Up with People!, the MRA’s musical offspring under J. Blanton Belk, started touring in the mid-60s to widespread adulation and sold-out concert halls, football stadiums and racetracks. Their appeal stemmed from the group’s enthusiastic optimism, a welcome relief from the cynical unrest infecting most public affairs. What with the war, crime, poverty, nuclear weapons, assassinations, pollution and racial tensions, everybody seemed to be unhappy. Up with People! was a godsend to a weary nation.

They went national. Then they went global. They were so infectious that even Chairman Mao invited them to China. Their song titles alone were enough to lift anyone’s spirit:
     The Happy Song
     Freedom Isn’t Free
     What Color is God’s Skin?
     You Can’t Live Crooked and Think Straight
     Thinking about the Days Ahead
     I Get a Kick out of Life
     You Are What You Do

Up with People! had been sired by Moral Re-armament, but the only overtly militant thing about them was the way they stormed the stage at the start of each performance, rushing it en masse from several directions at once in a flanking maneuver that would have pleased Scipio Africanus or Frederick the Great. Once there, they dazzled the audience with their colorful matching outfits and blinded it with their frozen smiles of ecstatic cheer. The desired effect was stupefying. But any spectators who somehow managed to maintain control of their prefrontal cortexes would walk out of the concert sensing that what they’d just witnessed was certainly . . . wholesome. It was certainly . . . patriotic, as well. But it wasn’t . . . real.

Something’s wrong, whispered the audience member’s left cerebral hemisphere. Those couldn’t have been real, sentient being on the stage. They had to have been some kind of animatronic facsimiles.

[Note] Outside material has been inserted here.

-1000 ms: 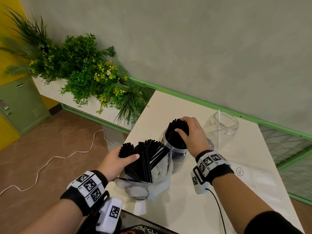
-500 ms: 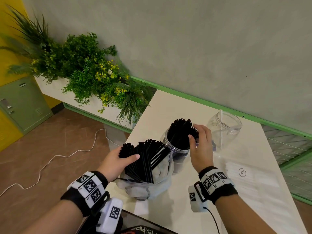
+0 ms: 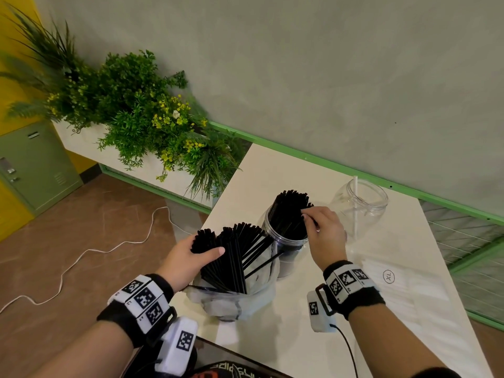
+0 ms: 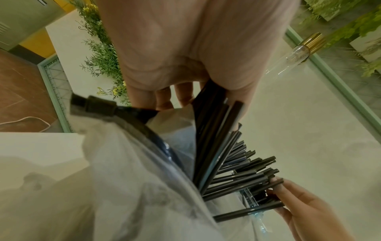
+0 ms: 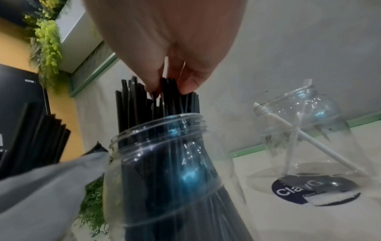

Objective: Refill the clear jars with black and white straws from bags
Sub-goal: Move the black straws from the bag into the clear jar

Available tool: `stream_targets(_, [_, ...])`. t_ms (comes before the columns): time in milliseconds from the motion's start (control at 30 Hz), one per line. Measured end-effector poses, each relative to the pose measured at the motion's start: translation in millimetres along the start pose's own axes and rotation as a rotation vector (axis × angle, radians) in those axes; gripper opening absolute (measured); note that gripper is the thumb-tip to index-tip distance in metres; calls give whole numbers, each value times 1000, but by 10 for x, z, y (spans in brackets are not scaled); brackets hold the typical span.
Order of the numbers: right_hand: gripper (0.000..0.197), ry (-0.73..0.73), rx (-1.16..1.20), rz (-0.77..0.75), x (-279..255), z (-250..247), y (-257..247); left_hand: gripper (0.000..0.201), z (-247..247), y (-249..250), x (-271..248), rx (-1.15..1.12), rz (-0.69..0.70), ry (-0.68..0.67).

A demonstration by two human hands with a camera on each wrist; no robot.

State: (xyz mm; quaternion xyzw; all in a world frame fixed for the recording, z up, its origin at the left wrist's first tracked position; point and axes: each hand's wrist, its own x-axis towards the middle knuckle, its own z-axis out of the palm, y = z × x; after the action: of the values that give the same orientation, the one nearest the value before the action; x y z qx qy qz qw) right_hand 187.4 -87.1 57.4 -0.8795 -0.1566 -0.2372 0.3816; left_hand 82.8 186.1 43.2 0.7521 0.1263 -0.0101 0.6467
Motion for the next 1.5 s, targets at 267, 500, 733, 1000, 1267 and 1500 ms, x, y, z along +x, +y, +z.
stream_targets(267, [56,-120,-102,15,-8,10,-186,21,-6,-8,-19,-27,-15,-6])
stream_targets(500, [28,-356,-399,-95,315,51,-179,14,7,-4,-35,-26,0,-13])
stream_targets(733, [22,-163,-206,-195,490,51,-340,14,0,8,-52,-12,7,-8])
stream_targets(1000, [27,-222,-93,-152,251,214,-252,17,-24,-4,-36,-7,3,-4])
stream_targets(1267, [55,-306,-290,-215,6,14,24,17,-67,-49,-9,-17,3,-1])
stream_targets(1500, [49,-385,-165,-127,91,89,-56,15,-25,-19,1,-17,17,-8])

And if the performers weren’t genuine, how genuine was their message? It didn’t take long for a cadre of disbelievers to arise, cynics warning that Up with People’s corporate sponsors were using these happy young kids to sell uplifting pabulum that distracted the audience from just how screwed up the world really was.

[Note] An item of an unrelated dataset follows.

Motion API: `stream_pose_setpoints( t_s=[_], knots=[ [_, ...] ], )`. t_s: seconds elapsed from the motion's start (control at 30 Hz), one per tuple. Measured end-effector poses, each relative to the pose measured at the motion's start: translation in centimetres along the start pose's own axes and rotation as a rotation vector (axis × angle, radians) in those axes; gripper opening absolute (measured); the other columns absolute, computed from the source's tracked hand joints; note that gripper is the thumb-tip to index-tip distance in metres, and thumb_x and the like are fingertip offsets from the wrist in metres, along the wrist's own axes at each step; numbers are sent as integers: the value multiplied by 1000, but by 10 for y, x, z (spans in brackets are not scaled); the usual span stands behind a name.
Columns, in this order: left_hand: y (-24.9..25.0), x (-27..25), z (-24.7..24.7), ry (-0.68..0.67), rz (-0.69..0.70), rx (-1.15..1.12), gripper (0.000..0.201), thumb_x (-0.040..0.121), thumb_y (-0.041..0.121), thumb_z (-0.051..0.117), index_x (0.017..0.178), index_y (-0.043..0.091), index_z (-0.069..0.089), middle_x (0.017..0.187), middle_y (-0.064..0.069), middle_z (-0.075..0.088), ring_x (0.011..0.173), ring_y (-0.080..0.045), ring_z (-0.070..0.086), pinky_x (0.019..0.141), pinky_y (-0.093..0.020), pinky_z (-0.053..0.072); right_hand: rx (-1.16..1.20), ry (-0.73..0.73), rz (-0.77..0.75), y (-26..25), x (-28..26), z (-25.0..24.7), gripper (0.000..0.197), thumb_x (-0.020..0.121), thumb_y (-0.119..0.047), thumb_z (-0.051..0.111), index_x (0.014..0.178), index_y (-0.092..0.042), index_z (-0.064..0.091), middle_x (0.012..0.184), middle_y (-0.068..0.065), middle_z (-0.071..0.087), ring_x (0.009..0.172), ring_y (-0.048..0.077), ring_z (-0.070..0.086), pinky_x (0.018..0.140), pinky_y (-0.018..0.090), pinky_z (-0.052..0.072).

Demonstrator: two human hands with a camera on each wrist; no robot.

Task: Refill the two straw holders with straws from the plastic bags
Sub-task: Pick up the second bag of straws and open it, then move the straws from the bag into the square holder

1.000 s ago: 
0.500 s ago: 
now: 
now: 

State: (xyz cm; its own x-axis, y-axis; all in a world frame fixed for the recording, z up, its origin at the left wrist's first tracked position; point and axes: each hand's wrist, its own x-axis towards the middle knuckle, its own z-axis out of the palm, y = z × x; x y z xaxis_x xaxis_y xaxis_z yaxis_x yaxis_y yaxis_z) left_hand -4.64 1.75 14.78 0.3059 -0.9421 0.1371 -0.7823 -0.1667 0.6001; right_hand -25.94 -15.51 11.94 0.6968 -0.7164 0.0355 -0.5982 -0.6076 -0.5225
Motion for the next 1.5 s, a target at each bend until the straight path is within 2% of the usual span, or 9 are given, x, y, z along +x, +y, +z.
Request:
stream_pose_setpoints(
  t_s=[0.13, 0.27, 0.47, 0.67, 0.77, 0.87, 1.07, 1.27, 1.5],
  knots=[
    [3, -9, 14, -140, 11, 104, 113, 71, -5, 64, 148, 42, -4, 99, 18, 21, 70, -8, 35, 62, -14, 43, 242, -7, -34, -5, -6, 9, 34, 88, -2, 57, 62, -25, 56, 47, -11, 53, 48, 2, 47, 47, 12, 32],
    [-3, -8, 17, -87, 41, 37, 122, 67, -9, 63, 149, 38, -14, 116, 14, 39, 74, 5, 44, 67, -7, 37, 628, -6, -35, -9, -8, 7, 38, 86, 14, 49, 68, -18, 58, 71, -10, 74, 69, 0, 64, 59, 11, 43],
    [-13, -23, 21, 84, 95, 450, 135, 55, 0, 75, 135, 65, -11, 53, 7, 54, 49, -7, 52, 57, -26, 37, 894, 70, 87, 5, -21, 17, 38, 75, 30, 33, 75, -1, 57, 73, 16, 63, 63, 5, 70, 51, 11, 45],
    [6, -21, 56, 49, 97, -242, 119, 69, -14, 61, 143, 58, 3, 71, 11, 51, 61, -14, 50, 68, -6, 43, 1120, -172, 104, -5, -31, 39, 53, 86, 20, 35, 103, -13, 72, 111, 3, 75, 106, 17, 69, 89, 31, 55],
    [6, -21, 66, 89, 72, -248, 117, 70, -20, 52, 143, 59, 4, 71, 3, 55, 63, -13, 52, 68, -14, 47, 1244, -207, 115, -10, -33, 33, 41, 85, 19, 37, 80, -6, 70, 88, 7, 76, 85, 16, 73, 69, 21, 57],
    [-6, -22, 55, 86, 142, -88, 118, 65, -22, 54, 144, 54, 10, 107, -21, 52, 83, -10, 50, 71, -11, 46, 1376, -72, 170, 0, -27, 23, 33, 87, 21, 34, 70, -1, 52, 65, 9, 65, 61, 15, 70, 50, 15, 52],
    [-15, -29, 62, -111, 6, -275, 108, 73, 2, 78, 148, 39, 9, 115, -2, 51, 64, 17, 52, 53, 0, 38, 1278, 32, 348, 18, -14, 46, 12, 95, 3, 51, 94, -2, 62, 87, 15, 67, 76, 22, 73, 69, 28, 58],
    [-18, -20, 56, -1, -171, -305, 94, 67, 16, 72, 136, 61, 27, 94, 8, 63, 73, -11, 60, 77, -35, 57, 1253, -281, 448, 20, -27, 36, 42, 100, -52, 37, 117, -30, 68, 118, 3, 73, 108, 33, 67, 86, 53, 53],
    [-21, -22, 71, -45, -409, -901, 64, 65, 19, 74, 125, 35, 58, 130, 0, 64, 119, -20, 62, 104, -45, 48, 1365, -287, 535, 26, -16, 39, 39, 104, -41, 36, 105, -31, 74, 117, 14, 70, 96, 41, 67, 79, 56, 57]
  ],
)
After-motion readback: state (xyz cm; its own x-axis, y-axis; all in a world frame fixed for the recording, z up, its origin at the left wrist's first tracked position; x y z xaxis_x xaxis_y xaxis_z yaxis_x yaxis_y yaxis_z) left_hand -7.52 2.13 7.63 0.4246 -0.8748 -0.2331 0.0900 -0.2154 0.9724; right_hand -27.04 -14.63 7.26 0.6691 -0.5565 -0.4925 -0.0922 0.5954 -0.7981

Don’t fret over poverty, hunger and racism.
Focus on your own spirit.
Make yourself right, and the world will follow.

That was the message. Meanwhile, as the fictional Phin Beauclerk remarks while listening to a fictional Up with People! Performance in chapter 4 of Timberline, “the very companies underwriting all those happy songs about peace, equality and justice [were] busy inciting foreign wars, bulldozing the planet, and enslaving the plebs.”

The voices of the skeptics were strong enough that in 1965 CBS refused to air the group’s first national television special, citing the network’s policy against broadcasting ideological content.  The group’s fans were incensed. Ideological? The nerve of calling Up with People! ideological! It was an insult, especially coming from the network that first let Elvis Presley swivel his hips in front of the entire country. NBC agreed to show it instead, and in time CBS came around with their own Up with People! Specials in 1968. The kids were free to sing and dance uncensored in white automatized choreography.

They always danced as a group, though. Not with each other. No touching. No eye contact. No suggestive hip swiveling. They danced from the sheer joy of their righteousness, not from any kind of sexual urge. Just a big, happy, androgynous army stepping into the spotlight and onto the front lines of America’s perpetual culture war. Onward, you melodious Christian soldiers.

Everything’s swell! There’s nothing to see here. Look away, look away!